Copy out the records below exactly as they appear.

|---|

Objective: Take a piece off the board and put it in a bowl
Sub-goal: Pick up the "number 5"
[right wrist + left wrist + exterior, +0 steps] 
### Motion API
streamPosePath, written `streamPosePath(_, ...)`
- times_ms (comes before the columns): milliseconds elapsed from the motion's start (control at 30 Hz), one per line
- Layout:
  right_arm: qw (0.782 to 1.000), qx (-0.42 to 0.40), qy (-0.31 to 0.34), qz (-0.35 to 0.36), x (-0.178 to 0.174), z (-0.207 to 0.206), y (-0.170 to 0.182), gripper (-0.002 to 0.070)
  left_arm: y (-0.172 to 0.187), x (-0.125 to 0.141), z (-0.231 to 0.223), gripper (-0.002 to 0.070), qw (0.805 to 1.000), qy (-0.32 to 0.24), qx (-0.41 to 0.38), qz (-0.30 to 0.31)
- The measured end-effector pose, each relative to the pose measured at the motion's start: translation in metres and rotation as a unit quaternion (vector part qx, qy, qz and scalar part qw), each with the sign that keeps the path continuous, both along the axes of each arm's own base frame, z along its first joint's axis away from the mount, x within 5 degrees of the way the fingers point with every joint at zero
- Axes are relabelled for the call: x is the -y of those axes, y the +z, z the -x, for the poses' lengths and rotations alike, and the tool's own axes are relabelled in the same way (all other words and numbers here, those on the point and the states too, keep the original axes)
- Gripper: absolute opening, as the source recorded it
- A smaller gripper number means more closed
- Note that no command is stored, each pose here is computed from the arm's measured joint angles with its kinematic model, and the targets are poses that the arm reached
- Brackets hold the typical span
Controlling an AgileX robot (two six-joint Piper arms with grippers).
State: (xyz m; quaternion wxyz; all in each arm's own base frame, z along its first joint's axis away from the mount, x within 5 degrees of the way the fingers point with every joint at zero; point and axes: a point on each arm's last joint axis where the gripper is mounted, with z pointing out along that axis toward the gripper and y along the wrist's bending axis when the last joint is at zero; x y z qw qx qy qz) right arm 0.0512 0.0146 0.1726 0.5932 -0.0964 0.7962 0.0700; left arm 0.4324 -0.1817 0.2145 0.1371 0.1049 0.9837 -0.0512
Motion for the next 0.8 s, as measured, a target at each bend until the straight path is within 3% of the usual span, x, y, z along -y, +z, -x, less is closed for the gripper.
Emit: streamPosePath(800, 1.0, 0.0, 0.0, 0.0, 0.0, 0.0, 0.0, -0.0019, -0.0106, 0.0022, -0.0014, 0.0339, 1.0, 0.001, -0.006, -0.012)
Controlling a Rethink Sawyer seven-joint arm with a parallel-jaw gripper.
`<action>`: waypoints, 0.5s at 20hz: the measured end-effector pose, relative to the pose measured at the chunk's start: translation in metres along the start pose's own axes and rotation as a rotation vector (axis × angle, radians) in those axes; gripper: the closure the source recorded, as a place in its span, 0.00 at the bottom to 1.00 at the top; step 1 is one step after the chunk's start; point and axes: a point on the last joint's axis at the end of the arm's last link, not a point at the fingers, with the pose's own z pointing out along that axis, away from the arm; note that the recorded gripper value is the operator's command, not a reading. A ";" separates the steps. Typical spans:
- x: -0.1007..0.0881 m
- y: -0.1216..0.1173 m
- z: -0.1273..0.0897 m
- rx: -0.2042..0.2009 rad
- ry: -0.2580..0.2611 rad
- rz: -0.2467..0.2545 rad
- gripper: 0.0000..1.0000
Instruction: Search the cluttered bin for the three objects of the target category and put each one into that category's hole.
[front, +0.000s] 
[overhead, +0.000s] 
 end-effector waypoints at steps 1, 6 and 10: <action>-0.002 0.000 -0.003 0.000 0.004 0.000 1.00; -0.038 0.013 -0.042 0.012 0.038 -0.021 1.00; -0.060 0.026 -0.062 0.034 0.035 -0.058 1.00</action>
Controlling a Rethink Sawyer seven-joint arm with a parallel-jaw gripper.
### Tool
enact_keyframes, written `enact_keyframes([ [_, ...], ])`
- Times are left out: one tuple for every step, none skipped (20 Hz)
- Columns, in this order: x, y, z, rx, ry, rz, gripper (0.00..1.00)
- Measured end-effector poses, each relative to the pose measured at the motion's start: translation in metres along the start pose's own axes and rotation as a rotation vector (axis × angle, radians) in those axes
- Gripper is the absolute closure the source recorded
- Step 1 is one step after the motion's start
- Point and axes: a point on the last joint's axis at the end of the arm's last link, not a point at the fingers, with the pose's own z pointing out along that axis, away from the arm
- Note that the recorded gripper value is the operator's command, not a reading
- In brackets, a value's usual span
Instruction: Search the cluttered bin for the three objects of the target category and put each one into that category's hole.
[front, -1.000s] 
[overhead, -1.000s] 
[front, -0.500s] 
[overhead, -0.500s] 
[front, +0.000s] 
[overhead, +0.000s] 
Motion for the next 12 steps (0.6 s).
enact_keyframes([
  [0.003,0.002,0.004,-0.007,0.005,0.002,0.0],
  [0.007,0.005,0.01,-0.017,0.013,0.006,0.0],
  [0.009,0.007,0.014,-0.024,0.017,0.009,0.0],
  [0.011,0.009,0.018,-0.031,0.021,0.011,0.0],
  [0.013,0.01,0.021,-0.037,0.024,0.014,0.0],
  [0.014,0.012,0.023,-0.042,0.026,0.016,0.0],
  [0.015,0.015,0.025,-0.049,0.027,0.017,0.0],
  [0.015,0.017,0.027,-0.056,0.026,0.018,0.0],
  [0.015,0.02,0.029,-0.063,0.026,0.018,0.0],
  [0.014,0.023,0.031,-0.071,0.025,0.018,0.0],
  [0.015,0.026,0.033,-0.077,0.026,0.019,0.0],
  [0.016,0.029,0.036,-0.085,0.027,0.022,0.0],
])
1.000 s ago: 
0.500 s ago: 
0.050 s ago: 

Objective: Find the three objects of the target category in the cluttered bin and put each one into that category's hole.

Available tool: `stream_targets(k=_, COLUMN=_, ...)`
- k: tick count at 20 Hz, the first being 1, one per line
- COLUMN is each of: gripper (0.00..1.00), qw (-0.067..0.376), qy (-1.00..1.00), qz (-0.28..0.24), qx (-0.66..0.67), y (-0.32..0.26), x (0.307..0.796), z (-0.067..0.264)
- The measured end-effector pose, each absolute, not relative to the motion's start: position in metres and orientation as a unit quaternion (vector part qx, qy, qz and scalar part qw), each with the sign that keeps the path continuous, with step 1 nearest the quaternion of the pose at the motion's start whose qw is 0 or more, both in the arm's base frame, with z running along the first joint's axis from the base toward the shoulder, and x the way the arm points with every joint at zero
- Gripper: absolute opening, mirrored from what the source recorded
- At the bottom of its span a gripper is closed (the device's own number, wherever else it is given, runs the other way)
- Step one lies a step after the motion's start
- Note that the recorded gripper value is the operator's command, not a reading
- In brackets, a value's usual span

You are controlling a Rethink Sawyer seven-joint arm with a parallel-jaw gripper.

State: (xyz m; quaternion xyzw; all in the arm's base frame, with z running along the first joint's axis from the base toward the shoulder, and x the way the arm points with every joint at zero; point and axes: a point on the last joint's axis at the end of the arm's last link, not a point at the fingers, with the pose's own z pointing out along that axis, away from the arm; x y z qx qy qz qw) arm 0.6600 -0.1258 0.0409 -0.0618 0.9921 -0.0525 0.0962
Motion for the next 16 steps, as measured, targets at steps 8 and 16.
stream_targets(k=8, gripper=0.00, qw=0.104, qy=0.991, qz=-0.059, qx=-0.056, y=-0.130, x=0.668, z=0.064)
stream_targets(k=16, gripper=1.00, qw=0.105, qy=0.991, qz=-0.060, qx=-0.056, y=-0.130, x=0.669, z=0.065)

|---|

-- Written response --
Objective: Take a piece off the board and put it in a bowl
Sub-goal: Pick up the "number 5"
[right wrist + left wrist + exterior, +0 steps] 
### Motion API
streamPosePath, written `streamPosePath(_, ...)`
- times_ms (comes before the columns): milliseconds elapsed from the motion's start (control at 30 Hz), one per line
- Layout:
  right_arm: qw (0.782 to 1.000), qx (-0.42 to 0.40), qy (-0.31 to 0.34), qz (-0.35 to 0.36), x (-0.178 to 0.174), z (-0.207 to 0.206), y (-0.170 to 0.182), gripper (-0.002 to 0.070)
  left_arm: y (-0.172 to 0.187), x (-0.125 to 0.141), z (-0.231 to 0.223), gripper (-0.002 to 0.070), qw (0.805 to 1.000), qy (-0.32 to 0.24), qx (-0.41 to 0.38), qz (-0.30 to 0.31)
- The measured end-effector pose, each relative to the pose measured at the motion's start: translation in metres and rotation as a unit quaternion (vector part qx, qy, qz and scalar part qw), each with the sign that keeps the path continuous, both along the axes of each arm's own base frame, z along its first joint's axis away from the mount, x within 5 degrees of the way the fingers point with every joint at zero
- Axes are relabelled for the call: x is the -y of those axes, y the +z, z the -x, for the poses' lengths and rotations alike, and the tool's own axes are relabelled in the same way (all other words and numbers here, those on the point and the states too, keep the original axes)
- Gripper: absolute opening, as the source recorded it
- A smaller gripper number means more closed
- Note that no command is stored, each pose here is computed from the arm's measured joint angles with its kinematic model, and the targets are poses that the arm reached
- Brackets hold the typical span
Controlling an AgileX robot (two six-joint Piper arms with grippers).
State: (xyz m; quaternion wxyz; all in each arm's own base frame, z along its first joint's axis away from the mount, x within 5 degrees of the way the fingers point with every joint at zero; point and axes: a point on each arm's last joint axis where the gripper is mounted, with z pointing out along that axis toward the gripper and y along the wrist's bending axis when the last joint is at zero; x y z qw qx qy qz) right arm 0.0512 0.0146 0.1726 0.5932 -0.0964 0.7962 0.0700; left arm 0.4324 -0.1817 0.2145 0.1371 0.1049 0.9837 -0.0512
Motion for the next 0.8 s, as measured, a target at each bend until the straight path is within 3% of the usual span, x, y, z along -y, +z, -x, less is closed for the gripper.
Emit: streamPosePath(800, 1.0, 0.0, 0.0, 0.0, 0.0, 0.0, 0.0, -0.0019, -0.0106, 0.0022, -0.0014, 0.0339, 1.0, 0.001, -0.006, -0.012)
Controlling a Rethink Sawyer seven-joint arm with a parallel-jaw gripper.
`<action>`: waypoints, 0.5s at 20hz: the measured end-effector pose, relative to the pose measured at the chunk's start: translation in metres along the start pose's own axes and rotation as a rotation vector (axis × angle, radians) in those axes; gripper: the closure the source recorded, as a place in its span, 0.00 at the bottom to 1.00 at the top; step 1 is one step after the chunk's start; point and axes: a point on the last joint's axis at the end of the arm's last link, not a point at the fingers, with the pose's own z pointing out along that axis, away from the arm; note that the recorded gripper value is the operator's command, not a reading. A ";" separates the steps. Typical spans:
- x: -0.1007..0.0881 m
- y: -0.1216..0.1173 m
- z: -0.1273..0.0897 m
- rx: -0.2042..0.2009 rad
- ry: -0.2580..0.2611 rad
- rz: -0.2467..0.2545 rad
- gripper: 0.0000..1.0000
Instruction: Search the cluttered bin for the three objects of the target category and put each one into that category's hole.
[front, +0.000s] 
[overhead, +0.000s] 
 end-effector waypoints at steps 1, 6 and 10: <action>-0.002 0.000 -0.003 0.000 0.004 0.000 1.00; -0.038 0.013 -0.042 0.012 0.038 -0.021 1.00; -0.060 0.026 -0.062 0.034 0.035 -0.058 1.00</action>
Controlling a Rethink Sawyer seven-joint arm with a parallel-jaw gripper.
### Tool
enact_keyframes, written `enact_keyframes([ [_, ...], ])`
- Times are left out: one tuple for every step, none skipped (20 Hz)
- Columns, in this order: x, y, z, rx, ry, rz, gripper (0.00..1.00)
- Measured end-effector poses, each relative to the pose measured at the motion's start: translation in metres along the start pose's own axes and rotation as a rotation vector (axis × angle, radians) in those axes
- Gripper is the absolute closure the source recorded
- Step 1 is one step after the motion's start
- Point and axes: a point on the last joint's axis at the end of the arm's last link, not a point at the fingers, with the pose's own z pointing out along that axis, away from the arm
- Note that the recorded gripper value is the operator's command, not a reading
- In brackets, a value's usual span
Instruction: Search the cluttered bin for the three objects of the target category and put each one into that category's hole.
[front, -1.000s] 
[overhead, -1.000s] 
[front, -0.500s] 
[overhead, -0.500s] 
[front, +0.000s] 
[overhead, +0.000s] 
Motion for the next 12 steps (0.6 s).
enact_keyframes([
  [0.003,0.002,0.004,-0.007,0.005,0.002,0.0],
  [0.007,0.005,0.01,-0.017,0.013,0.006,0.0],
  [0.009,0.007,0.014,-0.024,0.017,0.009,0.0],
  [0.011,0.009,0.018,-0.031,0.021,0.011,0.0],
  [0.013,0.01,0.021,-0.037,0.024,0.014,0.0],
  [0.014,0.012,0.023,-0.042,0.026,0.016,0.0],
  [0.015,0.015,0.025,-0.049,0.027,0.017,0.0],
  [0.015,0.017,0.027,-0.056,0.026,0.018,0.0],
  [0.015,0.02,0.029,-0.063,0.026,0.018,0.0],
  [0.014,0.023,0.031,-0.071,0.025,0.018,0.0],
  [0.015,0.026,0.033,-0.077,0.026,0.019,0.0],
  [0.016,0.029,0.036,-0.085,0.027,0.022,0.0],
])
1.000 s ago: 
0.500 s ago: 
0.050 s ago: 

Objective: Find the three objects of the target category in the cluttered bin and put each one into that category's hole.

Available tool: `stream_targets(k=_, COLUMN=_, ...)`
- k: tick count at 20 Hz, the first being 1, one per line
- COLUMN is each of: gripper (0.00..1.00), qw (-0.067..0.376), qy (-1.00..1.00), qz (-0.28..0.24), qx (-0.66..0.67), y (-0.32..0.26), x (0.307..0.796), z (-0.067..0.264)
- The measured end-effector pose, each absolute, not relative to the motion's start: position in metres and orientation as a unit quaternion (vector part qx, qy, qz and scalar part qw), each with the sign that keeps the path continuous, with step 1 nearest the quaternion of the pose at the motion's start whose qw is 0 or more, both in the arm's base frame, with z running along the first joint's axis from the base toward the shoulder, and x the way the arm points with every joint at zero
- Gripper: absolute opening, mirrored from what the source recorded
- At the bottom of its span a gripper is closed (the device's own number, wherever else it is given, runs the other way)
- Step one lies a step after the motion's start
- Note that the recorded gripper value is the operator's command, not a reading
- In brackets, a value's usual span

You are controlling a Rethink Sawyer seven-joint arm with a parallel-jaw gripper.

State: (xyz m; quaternion xyzw; all in the arm's base frame, with z running along the first joint's axis from the base toward the shoulder, and x the way the arm points with every joint at zero; point and axes: a point on the last joint's axis at the end of the arm's last link, not a point at the fingers, with the pose's own z pointing out along that axis, away from the arm; x y z qx qy qz qw) arm 0.6600 -0.1258 0.0409 -0.0618 0.9921 -0.0525 0.0962
Motion for the next 16 steps, as measured, targets at steps 8 and 16.
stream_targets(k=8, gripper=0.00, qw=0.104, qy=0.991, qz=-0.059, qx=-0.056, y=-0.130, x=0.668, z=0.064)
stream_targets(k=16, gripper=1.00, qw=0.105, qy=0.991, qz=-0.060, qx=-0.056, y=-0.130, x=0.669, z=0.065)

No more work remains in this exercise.